● **Required work**
Your answer should be the exact lines of the data below from the one containing "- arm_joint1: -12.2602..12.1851" through the one containing "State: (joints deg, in"; please include nothing else.

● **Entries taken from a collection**
----

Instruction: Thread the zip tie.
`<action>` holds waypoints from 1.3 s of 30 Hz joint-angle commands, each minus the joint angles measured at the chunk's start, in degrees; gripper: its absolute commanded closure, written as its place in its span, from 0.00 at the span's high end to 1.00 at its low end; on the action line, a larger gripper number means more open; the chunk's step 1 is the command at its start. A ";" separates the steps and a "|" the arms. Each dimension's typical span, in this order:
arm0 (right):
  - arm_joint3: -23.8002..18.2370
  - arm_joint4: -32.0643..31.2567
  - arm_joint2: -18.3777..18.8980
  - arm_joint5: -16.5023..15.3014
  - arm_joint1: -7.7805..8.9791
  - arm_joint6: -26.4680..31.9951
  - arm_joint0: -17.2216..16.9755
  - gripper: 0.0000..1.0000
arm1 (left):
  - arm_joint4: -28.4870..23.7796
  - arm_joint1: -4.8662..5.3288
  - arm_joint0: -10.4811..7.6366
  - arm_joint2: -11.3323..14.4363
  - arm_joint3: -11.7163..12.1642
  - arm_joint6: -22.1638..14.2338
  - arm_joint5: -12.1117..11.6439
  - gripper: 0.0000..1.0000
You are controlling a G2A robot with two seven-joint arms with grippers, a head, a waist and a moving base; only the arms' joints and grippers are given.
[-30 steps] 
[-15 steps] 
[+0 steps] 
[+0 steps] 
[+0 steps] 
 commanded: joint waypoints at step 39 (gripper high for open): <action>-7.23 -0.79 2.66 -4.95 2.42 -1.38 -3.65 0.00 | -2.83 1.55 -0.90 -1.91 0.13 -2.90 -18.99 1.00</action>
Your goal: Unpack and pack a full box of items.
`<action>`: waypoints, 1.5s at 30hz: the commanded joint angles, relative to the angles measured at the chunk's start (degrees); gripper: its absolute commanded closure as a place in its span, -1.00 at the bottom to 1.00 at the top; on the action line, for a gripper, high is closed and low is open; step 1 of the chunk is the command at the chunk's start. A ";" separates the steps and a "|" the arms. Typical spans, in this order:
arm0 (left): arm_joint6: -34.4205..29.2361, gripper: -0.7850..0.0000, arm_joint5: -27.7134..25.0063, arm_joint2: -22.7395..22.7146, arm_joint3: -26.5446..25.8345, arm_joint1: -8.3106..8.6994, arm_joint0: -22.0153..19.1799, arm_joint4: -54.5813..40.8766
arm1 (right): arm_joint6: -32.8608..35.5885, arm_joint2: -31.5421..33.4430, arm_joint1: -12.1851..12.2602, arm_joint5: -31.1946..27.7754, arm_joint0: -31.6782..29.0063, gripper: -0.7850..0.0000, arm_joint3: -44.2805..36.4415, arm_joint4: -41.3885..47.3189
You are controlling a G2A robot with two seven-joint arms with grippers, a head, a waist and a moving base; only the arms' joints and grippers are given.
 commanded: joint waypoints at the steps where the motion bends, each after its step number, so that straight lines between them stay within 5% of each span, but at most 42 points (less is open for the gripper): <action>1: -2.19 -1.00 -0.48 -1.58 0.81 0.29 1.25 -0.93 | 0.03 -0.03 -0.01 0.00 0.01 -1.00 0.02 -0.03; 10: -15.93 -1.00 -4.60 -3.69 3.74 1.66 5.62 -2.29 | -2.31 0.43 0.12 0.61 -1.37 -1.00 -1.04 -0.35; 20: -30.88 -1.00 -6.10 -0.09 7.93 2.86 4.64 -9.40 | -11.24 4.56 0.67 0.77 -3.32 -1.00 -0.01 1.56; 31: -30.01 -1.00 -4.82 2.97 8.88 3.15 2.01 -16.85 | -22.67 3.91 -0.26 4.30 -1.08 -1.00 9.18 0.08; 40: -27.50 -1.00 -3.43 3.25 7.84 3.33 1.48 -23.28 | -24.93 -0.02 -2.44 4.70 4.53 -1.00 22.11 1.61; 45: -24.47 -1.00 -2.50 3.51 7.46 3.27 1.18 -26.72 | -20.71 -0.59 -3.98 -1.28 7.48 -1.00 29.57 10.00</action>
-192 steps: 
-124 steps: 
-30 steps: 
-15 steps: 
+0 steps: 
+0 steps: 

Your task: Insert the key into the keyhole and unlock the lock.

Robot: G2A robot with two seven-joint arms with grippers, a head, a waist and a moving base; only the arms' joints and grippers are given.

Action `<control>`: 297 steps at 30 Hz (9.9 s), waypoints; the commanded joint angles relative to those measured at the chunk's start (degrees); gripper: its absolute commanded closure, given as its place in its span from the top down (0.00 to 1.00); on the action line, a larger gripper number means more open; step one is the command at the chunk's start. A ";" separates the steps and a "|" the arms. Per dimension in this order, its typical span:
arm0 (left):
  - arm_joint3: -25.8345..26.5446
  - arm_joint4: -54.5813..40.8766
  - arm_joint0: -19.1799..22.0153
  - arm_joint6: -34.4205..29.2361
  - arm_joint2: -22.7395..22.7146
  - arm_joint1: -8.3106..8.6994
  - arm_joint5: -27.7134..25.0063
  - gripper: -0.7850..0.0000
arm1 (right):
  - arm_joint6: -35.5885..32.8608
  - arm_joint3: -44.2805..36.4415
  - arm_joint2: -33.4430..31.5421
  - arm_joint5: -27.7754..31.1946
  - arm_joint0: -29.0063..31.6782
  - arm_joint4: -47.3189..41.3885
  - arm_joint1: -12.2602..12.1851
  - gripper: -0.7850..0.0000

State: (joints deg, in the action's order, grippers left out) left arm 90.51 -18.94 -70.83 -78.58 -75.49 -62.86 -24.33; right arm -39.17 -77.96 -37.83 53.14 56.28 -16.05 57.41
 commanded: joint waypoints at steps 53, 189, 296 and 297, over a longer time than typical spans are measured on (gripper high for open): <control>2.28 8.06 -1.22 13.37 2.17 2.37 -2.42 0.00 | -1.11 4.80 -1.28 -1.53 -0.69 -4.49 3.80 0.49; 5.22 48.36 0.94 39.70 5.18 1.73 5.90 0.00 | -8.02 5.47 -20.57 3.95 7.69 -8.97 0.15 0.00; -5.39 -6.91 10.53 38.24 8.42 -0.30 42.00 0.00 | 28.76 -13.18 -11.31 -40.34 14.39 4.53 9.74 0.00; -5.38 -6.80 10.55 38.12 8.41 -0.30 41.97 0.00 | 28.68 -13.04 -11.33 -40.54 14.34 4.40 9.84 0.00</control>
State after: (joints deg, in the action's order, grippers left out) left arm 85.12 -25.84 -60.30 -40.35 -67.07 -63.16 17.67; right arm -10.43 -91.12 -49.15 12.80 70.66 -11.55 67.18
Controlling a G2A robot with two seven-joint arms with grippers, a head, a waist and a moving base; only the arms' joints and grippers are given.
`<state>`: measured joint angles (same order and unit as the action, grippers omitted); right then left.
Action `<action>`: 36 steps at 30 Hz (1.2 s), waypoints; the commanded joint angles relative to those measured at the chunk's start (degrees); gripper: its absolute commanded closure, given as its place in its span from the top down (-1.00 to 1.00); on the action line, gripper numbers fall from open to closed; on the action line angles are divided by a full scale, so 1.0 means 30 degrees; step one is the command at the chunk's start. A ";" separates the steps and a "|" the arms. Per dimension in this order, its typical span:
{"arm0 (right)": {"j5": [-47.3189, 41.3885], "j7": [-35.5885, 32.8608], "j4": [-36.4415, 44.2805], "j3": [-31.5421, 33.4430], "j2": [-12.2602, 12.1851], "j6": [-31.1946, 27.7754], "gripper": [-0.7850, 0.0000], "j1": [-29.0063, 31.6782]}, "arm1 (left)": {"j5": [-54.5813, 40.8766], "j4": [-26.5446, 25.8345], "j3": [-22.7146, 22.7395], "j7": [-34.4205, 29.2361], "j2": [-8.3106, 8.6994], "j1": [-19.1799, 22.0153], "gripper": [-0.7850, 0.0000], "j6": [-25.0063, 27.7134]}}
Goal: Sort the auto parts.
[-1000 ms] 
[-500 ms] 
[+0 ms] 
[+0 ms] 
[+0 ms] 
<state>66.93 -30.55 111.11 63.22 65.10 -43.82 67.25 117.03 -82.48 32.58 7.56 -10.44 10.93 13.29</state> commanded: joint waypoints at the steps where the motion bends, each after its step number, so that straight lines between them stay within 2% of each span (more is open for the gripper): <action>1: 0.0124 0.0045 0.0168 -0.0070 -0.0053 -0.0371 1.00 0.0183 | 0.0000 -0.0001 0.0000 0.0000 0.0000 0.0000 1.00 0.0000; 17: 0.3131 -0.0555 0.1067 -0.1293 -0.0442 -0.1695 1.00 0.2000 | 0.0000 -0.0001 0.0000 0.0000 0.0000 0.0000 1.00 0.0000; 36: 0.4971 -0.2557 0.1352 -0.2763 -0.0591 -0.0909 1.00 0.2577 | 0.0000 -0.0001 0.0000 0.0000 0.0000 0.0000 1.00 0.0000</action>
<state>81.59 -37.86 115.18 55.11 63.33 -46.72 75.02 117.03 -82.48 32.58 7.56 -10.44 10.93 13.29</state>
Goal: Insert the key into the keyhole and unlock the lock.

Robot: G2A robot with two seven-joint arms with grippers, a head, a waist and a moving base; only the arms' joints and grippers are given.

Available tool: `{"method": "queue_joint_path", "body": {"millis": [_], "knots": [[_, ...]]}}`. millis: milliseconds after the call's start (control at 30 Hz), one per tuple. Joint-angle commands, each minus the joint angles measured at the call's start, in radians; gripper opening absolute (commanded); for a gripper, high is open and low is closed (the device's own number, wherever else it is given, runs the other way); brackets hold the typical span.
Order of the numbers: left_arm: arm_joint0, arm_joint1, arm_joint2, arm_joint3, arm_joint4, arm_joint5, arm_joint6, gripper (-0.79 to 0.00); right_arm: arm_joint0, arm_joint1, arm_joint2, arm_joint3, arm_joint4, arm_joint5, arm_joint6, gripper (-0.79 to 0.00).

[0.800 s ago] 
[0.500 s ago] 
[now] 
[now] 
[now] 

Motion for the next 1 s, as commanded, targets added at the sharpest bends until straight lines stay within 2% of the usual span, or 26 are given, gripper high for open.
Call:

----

● **Answer area**
  - arm_joint1: -12.2602..12.1851
  - gripper: -0.7850..0.0000

State: (joints deg, in the action's order, grippers left out) left arm 90.51 -18.94 -70.83 -78.58 -75.49 -62.86 -24.33; right arm -39.17 -77.96 -37.83 53.14 56.28 -16.05 57.41

What the exercise asked for is now complete.